Exercise: Within the records below, how many lines hold the string "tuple"? State that number and nothing else.

Information START

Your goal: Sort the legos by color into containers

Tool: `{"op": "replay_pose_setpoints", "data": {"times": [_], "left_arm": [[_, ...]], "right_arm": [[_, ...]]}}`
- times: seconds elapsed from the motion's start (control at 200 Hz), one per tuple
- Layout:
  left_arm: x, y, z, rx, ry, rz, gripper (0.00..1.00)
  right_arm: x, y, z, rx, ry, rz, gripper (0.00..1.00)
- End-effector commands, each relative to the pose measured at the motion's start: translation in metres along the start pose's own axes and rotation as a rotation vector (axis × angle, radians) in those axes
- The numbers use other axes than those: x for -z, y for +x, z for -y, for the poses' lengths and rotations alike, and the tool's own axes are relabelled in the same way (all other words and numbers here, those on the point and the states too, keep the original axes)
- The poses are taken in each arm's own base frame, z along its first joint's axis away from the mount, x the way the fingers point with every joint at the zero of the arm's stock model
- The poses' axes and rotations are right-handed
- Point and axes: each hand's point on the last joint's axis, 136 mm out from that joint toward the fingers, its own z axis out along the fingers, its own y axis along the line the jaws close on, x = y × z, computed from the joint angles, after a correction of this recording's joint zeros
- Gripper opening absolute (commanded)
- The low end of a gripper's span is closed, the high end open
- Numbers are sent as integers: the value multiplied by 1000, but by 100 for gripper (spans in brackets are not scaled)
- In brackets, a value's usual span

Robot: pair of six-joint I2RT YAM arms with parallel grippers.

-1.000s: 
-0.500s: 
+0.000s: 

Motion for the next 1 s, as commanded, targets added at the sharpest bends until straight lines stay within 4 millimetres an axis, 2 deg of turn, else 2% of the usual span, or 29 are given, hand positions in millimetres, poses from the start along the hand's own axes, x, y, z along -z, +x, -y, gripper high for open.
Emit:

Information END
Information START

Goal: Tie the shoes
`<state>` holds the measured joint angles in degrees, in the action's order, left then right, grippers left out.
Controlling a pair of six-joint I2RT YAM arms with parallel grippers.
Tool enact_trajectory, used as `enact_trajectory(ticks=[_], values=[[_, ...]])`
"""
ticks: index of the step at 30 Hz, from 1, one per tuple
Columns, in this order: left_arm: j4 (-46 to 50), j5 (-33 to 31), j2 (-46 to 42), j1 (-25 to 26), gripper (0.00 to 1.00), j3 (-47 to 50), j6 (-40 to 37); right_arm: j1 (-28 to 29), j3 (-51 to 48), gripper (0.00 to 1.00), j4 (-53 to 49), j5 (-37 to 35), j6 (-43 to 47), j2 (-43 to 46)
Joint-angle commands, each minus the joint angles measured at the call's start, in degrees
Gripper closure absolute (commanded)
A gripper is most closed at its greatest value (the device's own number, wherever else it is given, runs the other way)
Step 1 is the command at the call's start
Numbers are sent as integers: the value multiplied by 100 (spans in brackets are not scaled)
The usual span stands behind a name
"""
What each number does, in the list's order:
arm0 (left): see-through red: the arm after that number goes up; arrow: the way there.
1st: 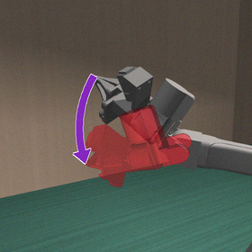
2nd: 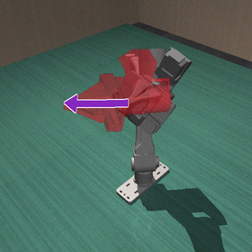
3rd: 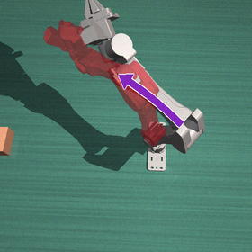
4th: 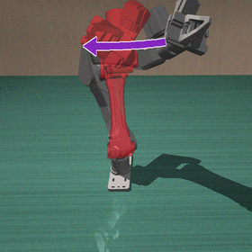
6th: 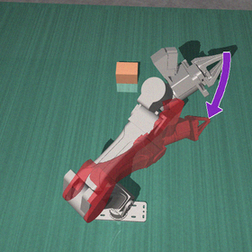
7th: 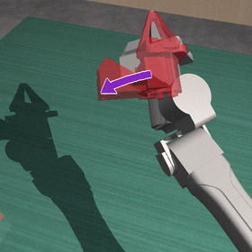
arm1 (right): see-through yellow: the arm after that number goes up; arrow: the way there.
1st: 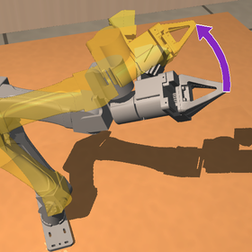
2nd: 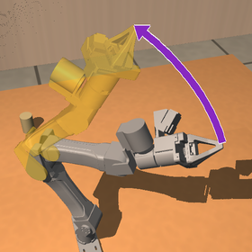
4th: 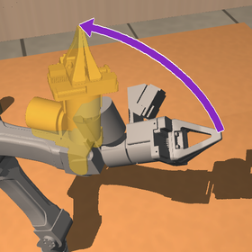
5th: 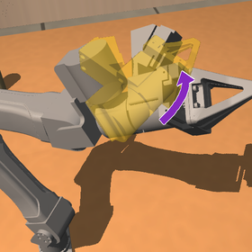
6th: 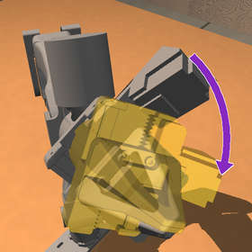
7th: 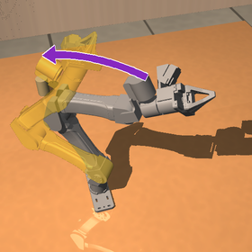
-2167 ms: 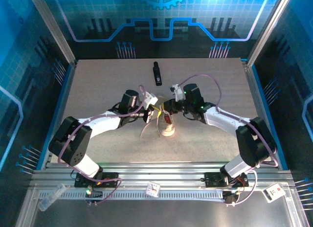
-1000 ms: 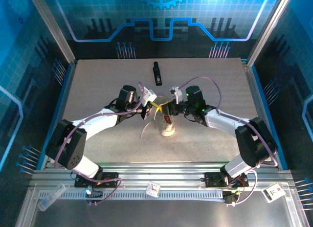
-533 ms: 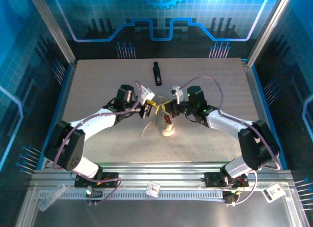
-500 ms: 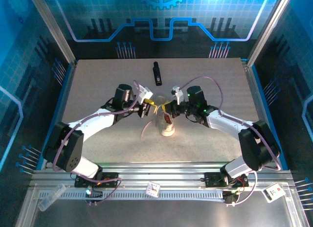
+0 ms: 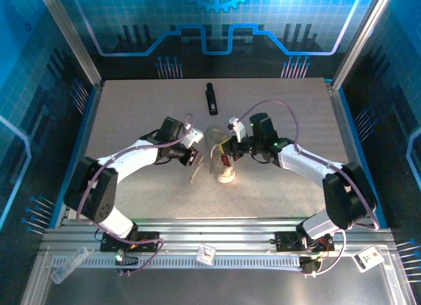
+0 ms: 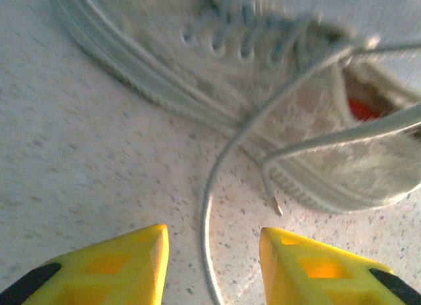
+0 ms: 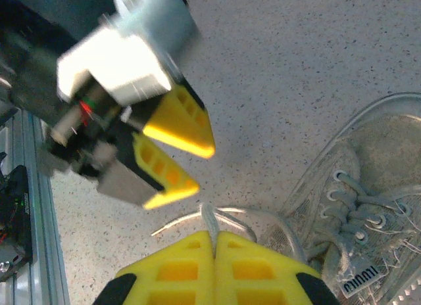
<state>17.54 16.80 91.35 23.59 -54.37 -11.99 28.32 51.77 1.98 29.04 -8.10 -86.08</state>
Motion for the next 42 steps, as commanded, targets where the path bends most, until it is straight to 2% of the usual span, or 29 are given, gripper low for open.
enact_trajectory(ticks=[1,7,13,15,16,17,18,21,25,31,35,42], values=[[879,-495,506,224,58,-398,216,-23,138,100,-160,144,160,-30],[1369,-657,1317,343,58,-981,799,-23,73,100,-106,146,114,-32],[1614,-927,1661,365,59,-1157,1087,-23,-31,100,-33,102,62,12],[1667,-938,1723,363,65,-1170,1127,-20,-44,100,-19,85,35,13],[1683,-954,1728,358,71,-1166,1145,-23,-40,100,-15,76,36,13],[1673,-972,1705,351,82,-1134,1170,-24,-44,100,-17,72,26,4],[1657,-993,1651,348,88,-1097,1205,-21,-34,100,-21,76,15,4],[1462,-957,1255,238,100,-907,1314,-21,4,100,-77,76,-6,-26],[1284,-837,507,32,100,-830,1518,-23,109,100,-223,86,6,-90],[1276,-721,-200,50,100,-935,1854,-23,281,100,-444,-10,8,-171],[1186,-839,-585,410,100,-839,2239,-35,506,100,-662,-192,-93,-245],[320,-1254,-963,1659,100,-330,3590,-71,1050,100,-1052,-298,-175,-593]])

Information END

Result of the task: 2